# [Task to complete]
Output, exactly as written, the lines of the data below from the one containing "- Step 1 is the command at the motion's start" to the end.

# [Supplied material]
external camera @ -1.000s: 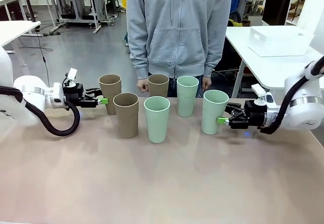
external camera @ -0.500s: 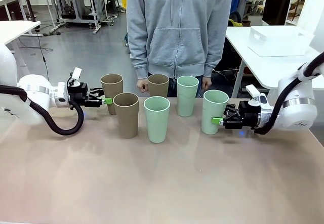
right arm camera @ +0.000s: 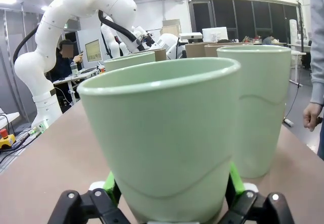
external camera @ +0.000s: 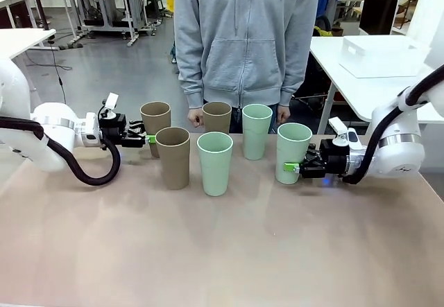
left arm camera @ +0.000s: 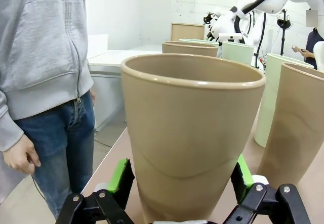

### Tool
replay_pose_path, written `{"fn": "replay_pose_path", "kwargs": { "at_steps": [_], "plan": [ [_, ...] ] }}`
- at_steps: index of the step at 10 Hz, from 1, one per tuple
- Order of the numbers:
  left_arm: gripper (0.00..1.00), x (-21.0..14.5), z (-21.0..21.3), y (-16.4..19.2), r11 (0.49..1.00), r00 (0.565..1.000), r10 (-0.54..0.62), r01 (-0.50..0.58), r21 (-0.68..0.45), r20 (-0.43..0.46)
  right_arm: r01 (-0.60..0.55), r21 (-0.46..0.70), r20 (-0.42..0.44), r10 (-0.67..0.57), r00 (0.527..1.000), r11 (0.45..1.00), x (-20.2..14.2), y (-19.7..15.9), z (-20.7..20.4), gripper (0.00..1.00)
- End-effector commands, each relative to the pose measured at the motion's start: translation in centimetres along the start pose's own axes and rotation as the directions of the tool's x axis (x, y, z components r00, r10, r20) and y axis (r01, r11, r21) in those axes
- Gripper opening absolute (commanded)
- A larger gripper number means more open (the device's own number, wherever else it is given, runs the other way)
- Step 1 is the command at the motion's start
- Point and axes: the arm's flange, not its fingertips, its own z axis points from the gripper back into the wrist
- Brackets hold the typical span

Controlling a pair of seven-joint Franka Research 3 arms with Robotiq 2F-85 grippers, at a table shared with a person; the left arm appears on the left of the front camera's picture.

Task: Stack the cups and store them in the basket.
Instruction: Pick up two Reusable plastic cups , one in each hand.

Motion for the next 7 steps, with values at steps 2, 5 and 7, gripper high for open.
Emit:
{"fn": "replay_pose_path", "kwargs": {
  "at_steps": [2,5,7],
  "plan": [
    [1.00,0.1,-1.2,0.5,1.000,1.000,0.000,0.000,-0.011,0.010,0.017,-0.016,-0.003,-0.017,1.000,1.000,0.2,-0.4,-0.7,1.00],
    [1.00,0.2,-2.1,0.6,1.000,1.000,-0.007,0.008,-0.019,0.019,0.020,-0.014,0.002,-0.020,1.000,1.000,0.2,-0.5,-0.9,1.00],
    [1.00,0.4,-2.2,0.6,0.999,1.000,-0.010,0.010,-0.031,0.024,0.025,-0.010,0.013,-0.025,1.000,1.000,0.2,-0.6,-0.9,1.00]
  ]
}}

# [Task response]
- Step 1 is the command at the motion's start
- Point and axes: the arm's flange, not its fingertips, its own z axis points from the gripper back into the wrist
- Brackets hold the typical span

Controlling a pair of seven-joint Franka Research 3 arms with Robotiq 2F-85 grippers, at a table shared with a person; the left arm appears on the left of the front camera's picture.

Task: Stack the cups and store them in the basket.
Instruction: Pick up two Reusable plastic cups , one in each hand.

Motion for the next 7 steps, with values at steps 2, 5 and 7, gripper high for open.
Emit:
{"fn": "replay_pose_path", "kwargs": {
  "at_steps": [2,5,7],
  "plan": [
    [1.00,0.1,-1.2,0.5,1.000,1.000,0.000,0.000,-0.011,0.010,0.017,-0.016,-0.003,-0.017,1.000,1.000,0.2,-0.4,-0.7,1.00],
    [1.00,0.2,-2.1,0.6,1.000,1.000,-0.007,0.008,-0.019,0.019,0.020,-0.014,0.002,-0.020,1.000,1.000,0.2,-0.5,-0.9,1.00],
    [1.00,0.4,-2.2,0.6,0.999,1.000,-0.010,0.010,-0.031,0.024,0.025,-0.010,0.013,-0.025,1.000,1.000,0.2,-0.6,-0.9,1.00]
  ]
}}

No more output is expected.